ACTION ITEM
Please repeat each line below exactly, with no images in the copy.

══════════════════════════════

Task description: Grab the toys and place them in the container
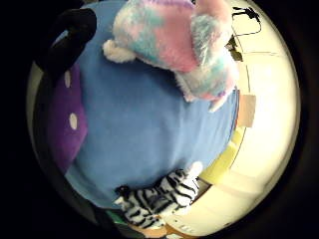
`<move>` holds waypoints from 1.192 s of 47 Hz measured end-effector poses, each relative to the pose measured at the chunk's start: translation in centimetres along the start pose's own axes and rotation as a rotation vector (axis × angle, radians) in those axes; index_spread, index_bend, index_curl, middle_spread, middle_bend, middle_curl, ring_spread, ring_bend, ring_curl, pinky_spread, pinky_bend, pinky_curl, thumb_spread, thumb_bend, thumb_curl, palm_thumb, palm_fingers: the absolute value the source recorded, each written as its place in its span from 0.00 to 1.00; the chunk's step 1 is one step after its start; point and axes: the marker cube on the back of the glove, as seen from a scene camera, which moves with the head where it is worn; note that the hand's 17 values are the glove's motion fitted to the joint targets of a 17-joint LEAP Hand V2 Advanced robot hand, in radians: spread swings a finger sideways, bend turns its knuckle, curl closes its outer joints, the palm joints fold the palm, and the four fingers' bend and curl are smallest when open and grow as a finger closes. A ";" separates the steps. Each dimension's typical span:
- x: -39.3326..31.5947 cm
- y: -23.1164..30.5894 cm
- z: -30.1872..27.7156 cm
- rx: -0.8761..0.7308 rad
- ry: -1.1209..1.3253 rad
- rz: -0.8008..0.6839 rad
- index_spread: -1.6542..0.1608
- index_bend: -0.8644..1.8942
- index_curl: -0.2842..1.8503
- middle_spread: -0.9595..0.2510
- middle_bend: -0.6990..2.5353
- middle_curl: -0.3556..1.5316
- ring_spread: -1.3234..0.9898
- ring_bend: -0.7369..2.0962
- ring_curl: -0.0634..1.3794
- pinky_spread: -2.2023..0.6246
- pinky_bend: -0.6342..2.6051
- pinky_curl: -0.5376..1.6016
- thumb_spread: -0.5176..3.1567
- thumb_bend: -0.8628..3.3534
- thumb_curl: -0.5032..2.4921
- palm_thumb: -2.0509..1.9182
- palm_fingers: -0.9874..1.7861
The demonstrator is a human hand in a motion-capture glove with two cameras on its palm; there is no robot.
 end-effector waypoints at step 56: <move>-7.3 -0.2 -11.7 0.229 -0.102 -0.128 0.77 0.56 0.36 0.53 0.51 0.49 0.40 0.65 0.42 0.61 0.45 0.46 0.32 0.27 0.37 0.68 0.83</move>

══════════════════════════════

WRITTEN SOLUTION
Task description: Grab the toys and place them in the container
`<move>` holds waypoints from 1.192 s of 47 Hz measured end-effector poses, each relative to the pose measured at the chunk's start: translation in centimetres along the start pose's own axes and rotation as a rotation vector (axis × angle, radians) in those axes; index_spread, index_bend, index_curl, middle_spread, middle_bend, middle_curl, ring_spread, ring_bend, ring_curl, pinky_spread, pinky_bend, pinky_curl, thumb_spread, thumb_bend, thumb_curl, palm_thumb, palm_fingers: the absolute value the source recorded, each written as its place in its span from 0.00 to 1.00; the chunk's step 1 is one step after its start; point and axes: the marker cube on the back of the glove, as seen from a scene camera, which moves with the head where it is worn; note that the hand's 17 values are the glove's motion fitted to the joint targets of a 17-joint LEAP Hand V2 Advanced robot hand, in radians: spread swings a finger sideways, bend turns its knuckle, curl closes its outer joints, the palm joints fold the palm, and the four fingers' bend and curl are smallest when open and grow as a finger closes. A ";" separates the steps. Each dimension's typical span:
- x: -39.3326..31.5947 cm
- y: -23.1164..30.5894 cm
- z: -30.1872..27.7156 cm
- rx: -0.8761..0.7308 rad
- ry: -1.1209..1.3253 rad
- rz: -0.8008..0.6839 rad
- index_spread: -1.6542..0.1608
- index_bend: -0.8644..1.8942
- index_curl: -0.2842..1.8503
- middle_spread: -0.9595..0.2510
- middle_bend: -0.6990..2.5353
- middle_curl: -0.3556..1.5316
- ring_spread: -1.3234..0.9898
- ring_bend: -0.7369..2.0962
- ring_curl: -0.0634..1.3794
- pinky_spread: -2.2023..0.6246
- pinky_bend: -0.6342..2.6051
- pinky_curl: -0.5376..1.6016
- thumb_spread: -0.5176..3.1567
- thumb_bend: -0.8628..3.3534
- thumb_curl: -0.5032..2.4921
- palm_thumb: -2.0509..1.9182
- palm_fingers: -0.9874..1.7861
The demonstrator is a human hand in a motion-capture glove with two cameras on its palm; there is no robot.
 end-effector waypoints at step 56: <move>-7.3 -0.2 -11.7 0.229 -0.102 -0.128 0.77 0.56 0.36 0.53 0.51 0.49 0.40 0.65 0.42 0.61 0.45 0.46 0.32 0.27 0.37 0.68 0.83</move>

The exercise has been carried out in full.